Eliana Yunes é uma das organizadoras do livro “O Bem e o Mal em Guimarães Rosa”, obra que reúne textos de diversos autores. A professora analisa o conto “A Hora e a Vez de Augusto Matraga”.

Homem brigão e temido por todos, Nhô Augusto aproveitava a vida enquanto a mulher e a filha estavam em casa. Até que fica pobre, perde a família, os amigos, e depois de uma surra, encara a morte nos olhos.

"Sua hora e vez é a hora que coincide sua morte com a vida, o aniquilamento com a salvação. É preciso que ele use, em defesa do bem, toda a força que ele antes represou e que estava a favor do mal. Essas ambivalências que colocam o homem com a cara que ele tem, desejando o bem e a felicidade e a paz, mas o tempo todo cheio de atitudes mesquinhas, que são o exercício do mal no meio do mundo."

Eliana Yunes fala ainda na maneira como o mal é retratado na literatura infantil. Segundo ela, a tradição é que os livros infantis valorizem a bondade e as boas ações.

No entanto, a literatura contemporânea tem exemplos de como os livros podem falar da dia-a-dia onde a maldade tantas vezes acontece.

A professora destaca os livros da escritora Lígia Bojunga e a obra de Monteiro Lobato. A boneca de pano Emília é um exemplo de como a dualidade pode entrar no mundo infantil.

"Toda criança vive essa dualidade, essa ambiguidade. Ela ama o irmão, mas ela tem ciúme do irmão, ela tem vontade de esganar o irmão. Como é que ele resolve isso? Resolve nos sonhos, nos brinquedos, nos jogos, e melhor se ela puder resolver na literatura. A Emília traz essa ambiguidade.

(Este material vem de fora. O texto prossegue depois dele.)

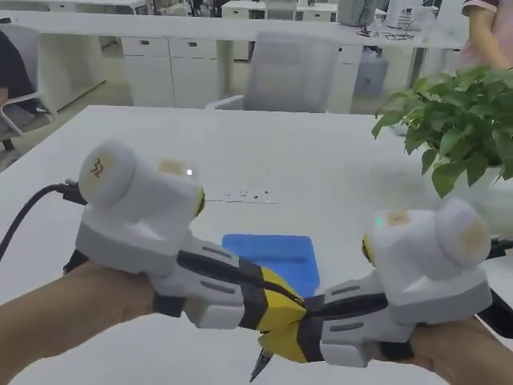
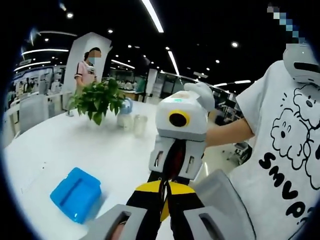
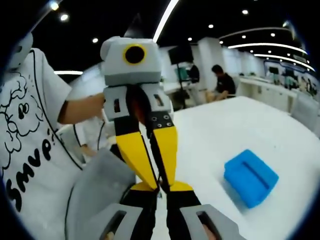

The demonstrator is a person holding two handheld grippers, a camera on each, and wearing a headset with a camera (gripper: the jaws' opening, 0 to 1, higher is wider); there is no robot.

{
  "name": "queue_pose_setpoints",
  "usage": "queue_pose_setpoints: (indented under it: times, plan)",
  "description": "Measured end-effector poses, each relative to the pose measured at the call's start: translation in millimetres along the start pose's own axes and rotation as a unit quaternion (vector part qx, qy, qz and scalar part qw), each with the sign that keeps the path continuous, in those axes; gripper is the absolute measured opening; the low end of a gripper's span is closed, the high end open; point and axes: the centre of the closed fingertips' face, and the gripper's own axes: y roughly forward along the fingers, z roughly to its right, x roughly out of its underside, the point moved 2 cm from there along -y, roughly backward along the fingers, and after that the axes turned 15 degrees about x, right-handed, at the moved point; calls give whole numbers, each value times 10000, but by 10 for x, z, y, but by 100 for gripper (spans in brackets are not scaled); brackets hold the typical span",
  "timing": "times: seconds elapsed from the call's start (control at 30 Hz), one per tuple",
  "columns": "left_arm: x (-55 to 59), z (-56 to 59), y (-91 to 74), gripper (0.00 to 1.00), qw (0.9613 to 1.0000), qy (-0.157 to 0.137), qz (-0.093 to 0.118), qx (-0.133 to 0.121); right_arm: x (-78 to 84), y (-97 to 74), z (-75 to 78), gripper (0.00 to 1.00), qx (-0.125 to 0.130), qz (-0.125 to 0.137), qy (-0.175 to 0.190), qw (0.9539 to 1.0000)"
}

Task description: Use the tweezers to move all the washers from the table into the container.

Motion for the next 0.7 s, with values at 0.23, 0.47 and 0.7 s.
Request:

A Emília é inteligente, é esperta, é amorosa, é afetiva, é capaz de sair em defesa de quem ela ama, mas ela é ao mesmo tempo endiabrada, é capaz de ser traquinas, é capaz de usar subterfúgios para resolver seus problemas."

Emília é a criatura que denuncia a hipocrisia dos adultos e não leva desaforo pra casa. Nela, convivem a espontaneidade de quem sabe ser boa e má quando quer.